Jay Stewart faces four misdemeanor counts of attempting to influence a race by tampering with horses on four occasions.
Stewart is alleged to have administered intravenous vodka shots to horses at Fonner Park in Grand Island in 2005 - before the fourth race Feb. 20, the sixth race Feb. 27, the fifth race March 11 and the ninth race April 9.
Stewart has served two terms on the state Veterinary Medical Association board. His trial is scheduled to start Wednesday in Hall County.
Scot Waterman, executive director of the Lexington, Ky.-based Racing Medication and Testing Consortium, Inc., believes the prosecution for administering alcohol to a horse is a first in U.S. racing.
Alcohol injections have been whispered about in racing circles for years, Waterman said. The alcohol is used to calm jittery horses before they go to the starting gate, he added.
In a story first reported Friday by the Omaha World-Herald, Stewart denied any wrongdoing. He didn't return a message left at his clinic by The Associated Press seeking comment.
According to court records, the State Patrol initiated an investigation at the request of the State Racing Commission.
Tami Radney, a former associate of Stewart at Grand Island Veterinary Hospital, told a commission investigator in October 2005 that Stewart had given horses shots of alcohol before races over a six-month period that year, according to a search warrant affidavit that was filed. She said each shot was about two ounces.
Radney, who resigned from the hospital in July 2005 and now has her own practice in Grand Island, did not return a phone message left at her clinic Friday.

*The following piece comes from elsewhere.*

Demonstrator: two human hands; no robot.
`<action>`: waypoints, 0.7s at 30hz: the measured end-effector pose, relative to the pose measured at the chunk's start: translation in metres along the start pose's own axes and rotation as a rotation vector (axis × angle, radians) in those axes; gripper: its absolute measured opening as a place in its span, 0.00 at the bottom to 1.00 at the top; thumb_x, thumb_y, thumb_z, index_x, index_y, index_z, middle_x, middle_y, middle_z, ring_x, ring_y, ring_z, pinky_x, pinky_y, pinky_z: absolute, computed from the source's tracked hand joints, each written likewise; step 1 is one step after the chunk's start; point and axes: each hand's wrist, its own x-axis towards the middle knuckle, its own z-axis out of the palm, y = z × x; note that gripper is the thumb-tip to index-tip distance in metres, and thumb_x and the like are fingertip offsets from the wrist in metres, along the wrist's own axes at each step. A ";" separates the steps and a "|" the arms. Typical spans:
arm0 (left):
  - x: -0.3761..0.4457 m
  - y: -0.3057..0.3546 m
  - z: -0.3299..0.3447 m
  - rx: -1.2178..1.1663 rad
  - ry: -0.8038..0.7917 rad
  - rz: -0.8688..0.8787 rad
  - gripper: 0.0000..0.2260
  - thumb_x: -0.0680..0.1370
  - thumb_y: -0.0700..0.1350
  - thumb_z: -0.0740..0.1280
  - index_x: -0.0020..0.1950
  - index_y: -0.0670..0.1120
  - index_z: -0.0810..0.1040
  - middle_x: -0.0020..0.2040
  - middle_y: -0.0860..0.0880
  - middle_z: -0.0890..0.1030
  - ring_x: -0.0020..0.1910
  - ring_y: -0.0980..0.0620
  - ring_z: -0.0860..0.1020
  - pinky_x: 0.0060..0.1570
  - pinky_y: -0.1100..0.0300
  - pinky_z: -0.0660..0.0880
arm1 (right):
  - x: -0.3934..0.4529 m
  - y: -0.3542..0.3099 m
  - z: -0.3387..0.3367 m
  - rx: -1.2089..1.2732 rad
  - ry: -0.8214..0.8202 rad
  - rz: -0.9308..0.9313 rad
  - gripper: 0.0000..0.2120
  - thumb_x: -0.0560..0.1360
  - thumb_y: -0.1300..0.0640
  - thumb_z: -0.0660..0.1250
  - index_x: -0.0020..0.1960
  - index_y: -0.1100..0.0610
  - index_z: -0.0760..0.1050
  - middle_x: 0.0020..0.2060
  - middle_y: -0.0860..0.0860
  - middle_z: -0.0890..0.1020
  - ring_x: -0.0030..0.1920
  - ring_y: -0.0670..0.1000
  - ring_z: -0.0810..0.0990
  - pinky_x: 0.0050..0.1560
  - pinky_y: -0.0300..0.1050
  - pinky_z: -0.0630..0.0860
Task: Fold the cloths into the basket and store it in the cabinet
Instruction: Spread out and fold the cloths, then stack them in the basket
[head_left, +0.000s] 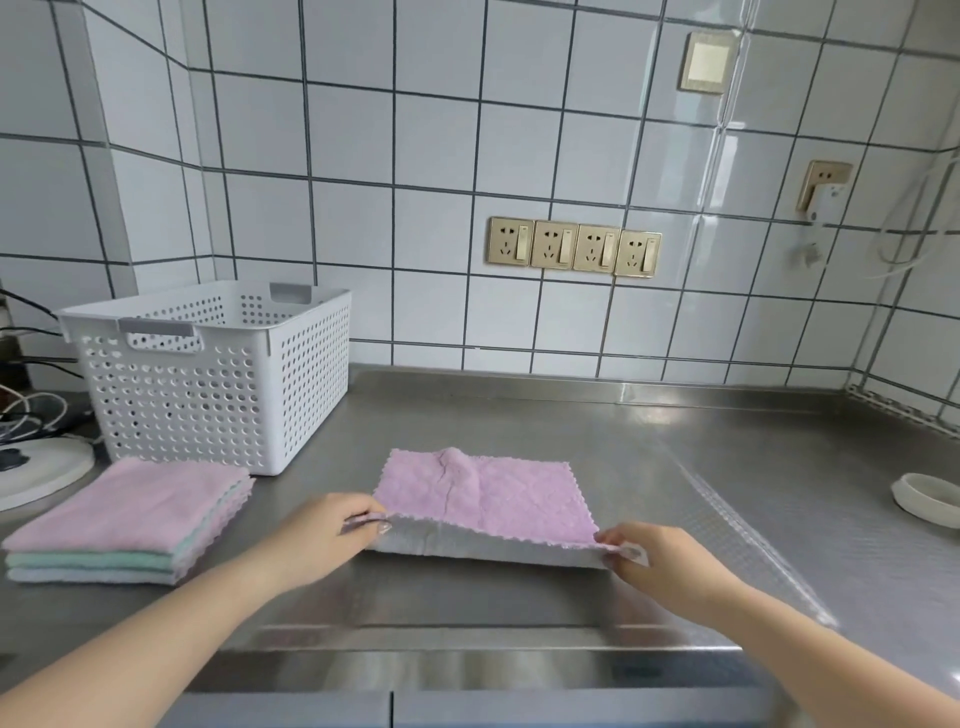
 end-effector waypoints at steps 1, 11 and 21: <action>-0.003 0.001 0.001 0.006 0.005 0.000 0.08 0.77 0.47 0.67 0.40 0.59 0.76 0.40 0.56 0.82 0.42 0.58 0.78 0.45 0.61 0.72 | -0.004 0.000 0.000 0.003 -0.005 0.004 0.10 0.76 0.50 0.64 0.57 0.48 0.77 0.53 0.45 0.81 0.52 0.48 0.79 0.53 0.40 0.74; -0.011 0.012 0.002 -0.056 0.003 -0.010 0.11 0.77 0.45 0.67 0.36 0.58 0.74 0.32 0.66 0.76 0.31 0.64 0.71 0.33 0.69 0.64 | -0.005 0.008 -0.002 0.112 0.062 0.022 0.05 0.75 0.54 0.66 0.41 0.52 0.74 0.31 0.49 0.79 0.31 0.45 0.78 0.34 0.37 0.71; 0.036 -0.014 0.020 -0.046 0.093 -0.140 0.13 0.75 0.50 0.67 0.35 0.45 0.72 0.28 0.53 0.69 0.27 0.57 0.65 0.29 0.62 0.58 | 0.057 0.011 0.010 0.144 0.254 0.171 0.19 0.74 0.51 0.68 0.30 0.53 0.62 0.25 0.46 0.69 0.28 0.45 0.67 0.28 0.40 0.60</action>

According court records, Radney told investigators Stewart kept two sets of treatment logs - one that he provided to the commission and another that he kept for billing records. The alcohol shots were abbreviated as "ADJ" for pre-race adjustment, Radney said.
Radney claims Stewart gave 75 alcohol injections from February 2005 to July 2005, when she resigned from the hospital. Medication logs provided to the racing commission by Stewart list 93 ADJs from Feb. 11 to Sept. 9 that year.
The University of Pennsylvania has developed a blood test that can detect alcohol in horses, and the University of California-Davis is studying the possible development of a post-race breathalyzer, Waterman said.
The blood test is quite expensive, he said, because the technology is relatively new.
However, alcohol detection has become a priority for his organization, not just because it compromises the integrity of a sport associated with wagering, but because of safety issues.
"You could have a situation where the horse is competing at maximum physical exertion with this drug in its system, and it could make it difficult from a control standpoint," Waterman said. "That could potentially impact that horse, its jockey and other horses and jockeys."